» **What you have to do**
Every line of the material below that holds the string "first" should be copied.

Segment Open

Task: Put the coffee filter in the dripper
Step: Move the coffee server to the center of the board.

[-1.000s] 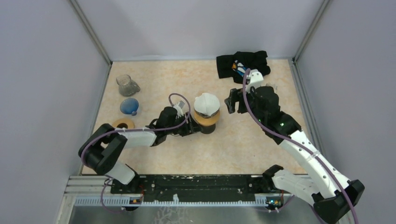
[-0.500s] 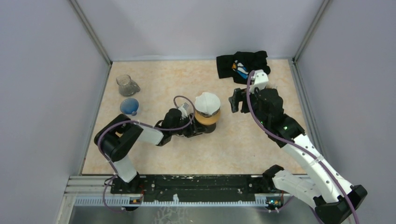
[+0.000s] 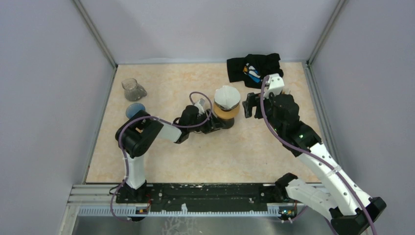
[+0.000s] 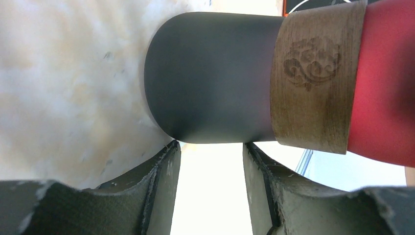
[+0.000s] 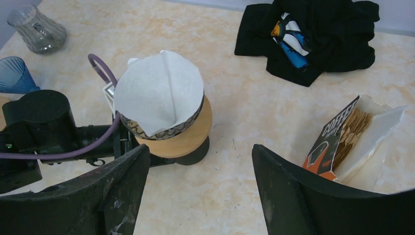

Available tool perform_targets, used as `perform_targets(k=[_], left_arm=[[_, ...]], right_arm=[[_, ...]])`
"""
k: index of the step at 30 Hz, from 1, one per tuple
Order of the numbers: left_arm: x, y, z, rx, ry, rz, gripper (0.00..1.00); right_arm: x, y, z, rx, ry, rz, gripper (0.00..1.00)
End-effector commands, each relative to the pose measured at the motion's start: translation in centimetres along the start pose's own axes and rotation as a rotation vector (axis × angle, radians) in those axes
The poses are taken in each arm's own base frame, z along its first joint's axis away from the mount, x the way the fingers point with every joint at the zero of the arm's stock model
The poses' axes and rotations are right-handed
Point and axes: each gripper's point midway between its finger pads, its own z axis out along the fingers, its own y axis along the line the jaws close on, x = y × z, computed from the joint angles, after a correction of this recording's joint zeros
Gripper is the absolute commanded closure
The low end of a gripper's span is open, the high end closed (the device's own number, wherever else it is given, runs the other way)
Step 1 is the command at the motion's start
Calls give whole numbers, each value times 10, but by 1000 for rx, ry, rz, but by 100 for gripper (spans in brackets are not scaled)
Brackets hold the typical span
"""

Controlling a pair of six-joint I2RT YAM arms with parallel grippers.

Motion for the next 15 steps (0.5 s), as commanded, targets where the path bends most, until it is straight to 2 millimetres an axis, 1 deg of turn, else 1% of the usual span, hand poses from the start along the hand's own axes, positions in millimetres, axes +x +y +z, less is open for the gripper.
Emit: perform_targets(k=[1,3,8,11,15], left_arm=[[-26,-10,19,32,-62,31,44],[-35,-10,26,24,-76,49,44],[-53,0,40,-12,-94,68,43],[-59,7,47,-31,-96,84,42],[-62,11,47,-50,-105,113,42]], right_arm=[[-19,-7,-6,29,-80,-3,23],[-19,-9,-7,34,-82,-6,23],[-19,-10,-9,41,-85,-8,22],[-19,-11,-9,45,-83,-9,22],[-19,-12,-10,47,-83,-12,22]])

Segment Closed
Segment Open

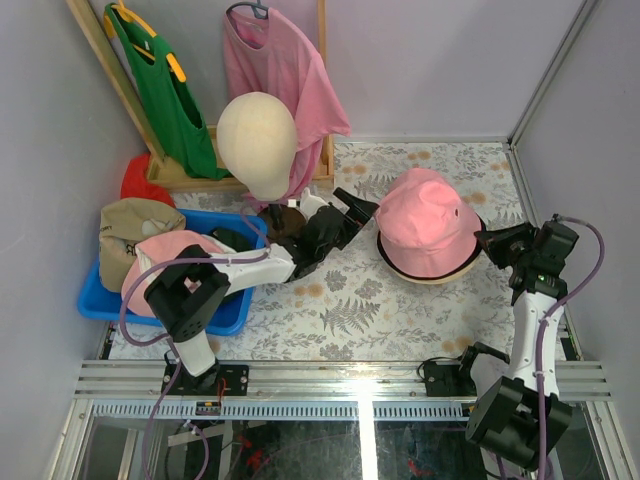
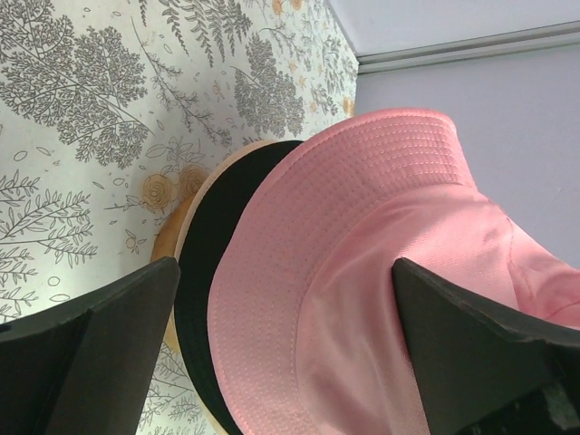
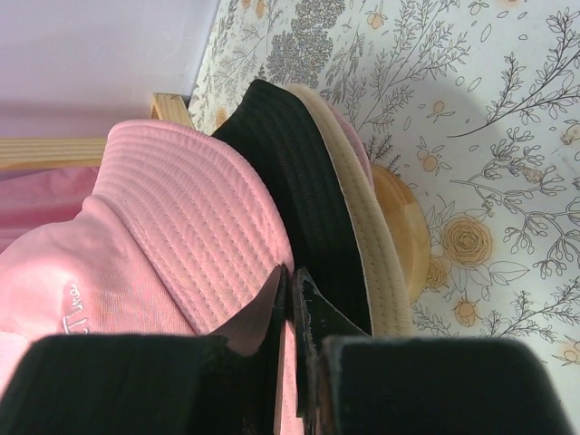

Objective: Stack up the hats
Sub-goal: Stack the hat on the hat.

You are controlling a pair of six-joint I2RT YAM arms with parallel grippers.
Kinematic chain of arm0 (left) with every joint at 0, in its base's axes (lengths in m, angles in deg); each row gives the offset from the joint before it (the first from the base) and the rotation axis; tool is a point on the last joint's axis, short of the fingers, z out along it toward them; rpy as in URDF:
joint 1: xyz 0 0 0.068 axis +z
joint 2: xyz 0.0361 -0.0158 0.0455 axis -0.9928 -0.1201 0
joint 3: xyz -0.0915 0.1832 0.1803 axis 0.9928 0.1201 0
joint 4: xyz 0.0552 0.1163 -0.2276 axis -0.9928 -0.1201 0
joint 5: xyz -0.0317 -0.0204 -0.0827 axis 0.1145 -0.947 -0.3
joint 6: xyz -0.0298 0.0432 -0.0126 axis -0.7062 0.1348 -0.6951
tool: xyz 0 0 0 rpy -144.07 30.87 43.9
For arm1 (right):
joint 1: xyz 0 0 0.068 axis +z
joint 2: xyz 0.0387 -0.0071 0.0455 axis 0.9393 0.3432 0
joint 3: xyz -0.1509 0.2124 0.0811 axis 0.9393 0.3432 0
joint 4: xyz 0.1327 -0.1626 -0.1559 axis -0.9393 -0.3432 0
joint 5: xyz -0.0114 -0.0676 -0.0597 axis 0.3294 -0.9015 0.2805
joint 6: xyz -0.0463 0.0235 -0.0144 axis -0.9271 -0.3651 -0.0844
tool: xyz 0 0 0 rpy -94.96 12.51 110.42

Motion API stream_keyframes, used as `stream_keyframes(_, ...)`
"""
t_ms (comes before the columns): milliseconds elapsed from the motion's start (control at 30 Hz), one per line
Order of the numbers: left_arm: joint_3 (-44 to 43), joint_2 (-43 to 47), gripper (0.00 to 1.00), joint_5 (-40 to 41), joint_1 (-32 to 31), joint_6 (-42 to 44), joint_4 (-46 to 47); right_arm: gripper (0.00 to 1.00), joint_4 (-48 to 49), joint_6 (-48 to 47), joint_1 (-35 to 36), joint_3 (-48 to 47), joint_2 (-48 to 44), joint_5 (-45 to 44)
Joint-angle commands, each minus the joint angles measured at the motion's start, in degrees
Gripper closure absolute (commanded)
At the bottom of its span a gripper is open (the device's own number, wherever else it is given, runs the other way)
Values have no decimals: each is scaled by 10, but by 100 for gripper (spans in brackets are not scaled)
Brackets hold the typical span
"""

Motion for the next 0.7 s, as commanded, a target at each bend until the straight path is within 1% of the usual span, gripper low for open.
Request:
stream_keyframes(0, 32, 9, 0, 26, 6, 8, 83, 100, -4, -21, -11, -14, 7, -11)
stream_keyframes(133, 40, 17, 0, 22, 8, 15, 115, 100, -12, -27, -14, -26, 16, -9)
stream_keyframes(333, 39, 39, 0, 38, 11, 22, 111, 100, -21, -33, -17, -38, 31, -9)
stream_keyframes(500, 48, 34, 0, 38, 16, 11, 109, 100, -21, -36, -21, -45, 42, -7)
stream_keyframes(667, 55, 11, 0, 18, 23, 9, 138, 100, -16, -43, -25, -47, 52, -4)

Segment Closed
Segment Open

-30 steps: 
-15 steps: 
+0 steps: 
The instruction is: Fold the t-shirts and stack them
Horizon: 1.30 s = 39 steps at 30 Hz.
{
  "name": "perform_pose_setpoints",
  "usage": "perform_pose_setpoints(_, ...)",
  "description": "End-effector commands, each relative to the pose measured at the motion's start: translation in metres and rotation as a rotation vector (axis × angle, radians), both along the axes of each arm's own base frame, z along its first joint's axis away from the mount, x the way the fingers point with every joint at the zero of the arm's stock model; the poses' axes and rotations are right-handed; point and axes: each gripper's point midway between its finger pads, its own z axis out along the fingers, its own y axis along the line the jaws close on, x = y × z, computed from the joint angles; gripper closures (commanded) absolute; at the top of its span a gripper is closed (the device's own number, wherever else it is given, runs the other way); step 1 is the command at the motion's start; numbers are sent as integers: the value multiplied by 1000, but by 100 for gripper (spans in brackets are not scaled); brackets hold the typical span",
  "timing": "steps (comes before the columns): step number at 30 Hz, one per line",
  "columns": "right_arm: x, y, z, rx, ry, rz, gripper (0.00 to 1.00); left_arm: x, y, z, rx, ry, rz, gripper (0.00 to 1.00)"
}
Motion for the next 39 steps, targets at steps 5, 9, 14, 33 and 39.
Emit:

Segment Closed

» **Task response**
The poses are taken in each arm's own base frame, z along its first joint's axis away from the mount, x the way the fingers point with every joint at the zero of the arm's stock model
Kinematic chain of arm0 (left) with every joint at 0, in its base's axes (lengths in m, angles in deg); each row gives the offset from the joint before it (the first from the base) and the rotation axis; tool is a point on the last joint's axis, short of the fingers, z out along it toward them; rpy as in URDF:
  "description": "End-effector commands, each relative to the pose measured at the motion's start: translation in metres and rotation as a rotation vector (axis × angle, radians), both along the axes of each arm's own base frame, z along its first joint's axis away from the mount, x the way the fingers point with every joint at the zero of the arm's stock model; the poses' axes and rotations are right-handed; point and axes: each gripper's point midway between its finger pads, its own z axis out along the fingers, its own y axis along the line the jaws close on, x = y × z, computed from the joint angles; gripper closures (commanded) absolute; at the top of its span a gripper is closed (the device's own number, wherever else it is given, runs the other way); step 1 is the command at the motion's start; numbers are sent as integers: the value multiplied by 1000, but by 100 for gripper (spans in brackets are not scaled); brackets hold the typical span",

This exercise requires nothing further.